Jake şaşkındı. Neden böyle zamanını boşa harcasın ki? VR ne kadar gerçekçi görünse de, gerçek değildi. Yine de milyonlarca insan simülasyon oyunlarını seviyordu. Bu onun aklının almadığı bir şeydi.
"Mmm, sanmıyorum." Dürüstçe cevapladı.
"Denemelisin! Ne kaçırdığını bilmiyorsun." Gözleri şimdi sanki yolunu kaybetmiş terk edilmiş bir çocukmuş gibi ona acıma dolu bakıyordu.
"Peki, senden başka müşteri yok, o zaman senin tavsiyene uyup bu öğleden sonra bir tane deneyeyim."
"Neden şimdi denemiyorsun? Sana en sevdiğim simülasyon oyununu gösterebilirim. Kesinlikle eğleneceksin! VR ekipmanını takıp doğru şekilde bağlamak için yardıma ihtiyacım var." Diye teklif etti.
Jake, onun önerisini birkaç saniye düşündü. Şu anda hiçbir şey deneyimlemek istemiyordu. Aslında, onun gelmeden önce biraz kestirmeyi planlıyordu. Ama reddederse, gölge rehberinin istediği gibi görevi kesinlikle başaramayacaktı.

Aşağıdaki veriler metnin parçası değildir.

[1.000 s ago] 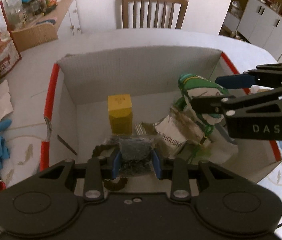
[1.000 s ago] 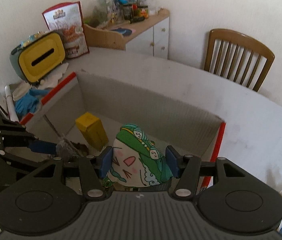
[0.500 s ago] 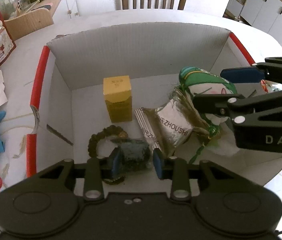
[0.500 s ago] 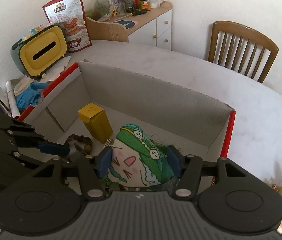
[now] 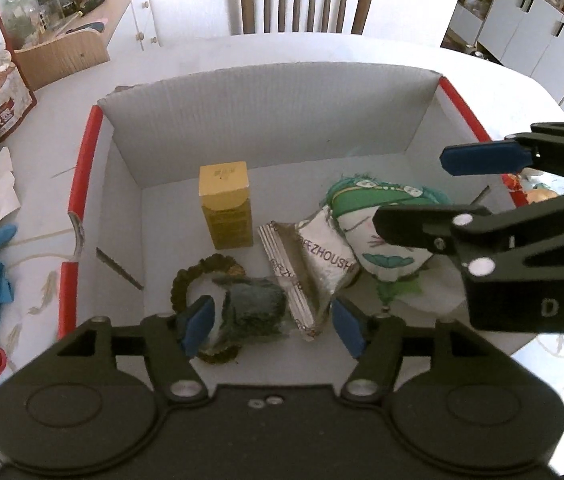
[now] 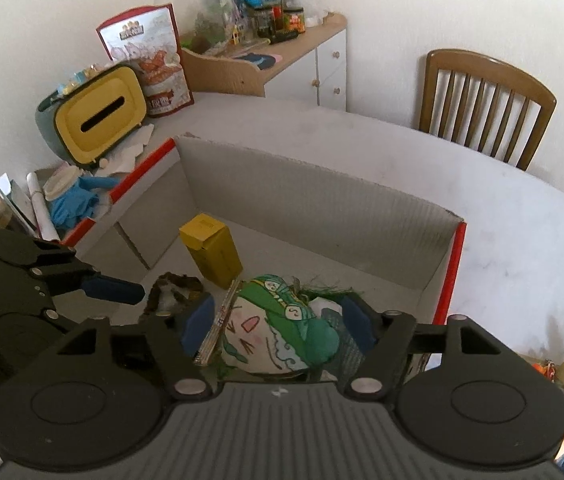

Neyse... Sonuna kadar Yolu izleyebilirdi. Çirkin olmasına rağmen, kız kolay anlaşılır ve konuşkan biriydi. En azından, kötü bir niyeti olduğunu hissetmiyordu.
"Tamam! Deneyeceğim, ama bu sadece seni mutlu etmek için, çünkü bu konudaki fikrimin değişmeyeceğinden eminim." Hala çekincelerini dile getirdi.
Bundan sonra Jake, tekerlekli sandalyesini VR odalarından birine itmeyi teklif etti ve kız, önceki VR merkezi ziyaretlerinde yardım almaya alışkın olduğu için isteyerek kabul etti.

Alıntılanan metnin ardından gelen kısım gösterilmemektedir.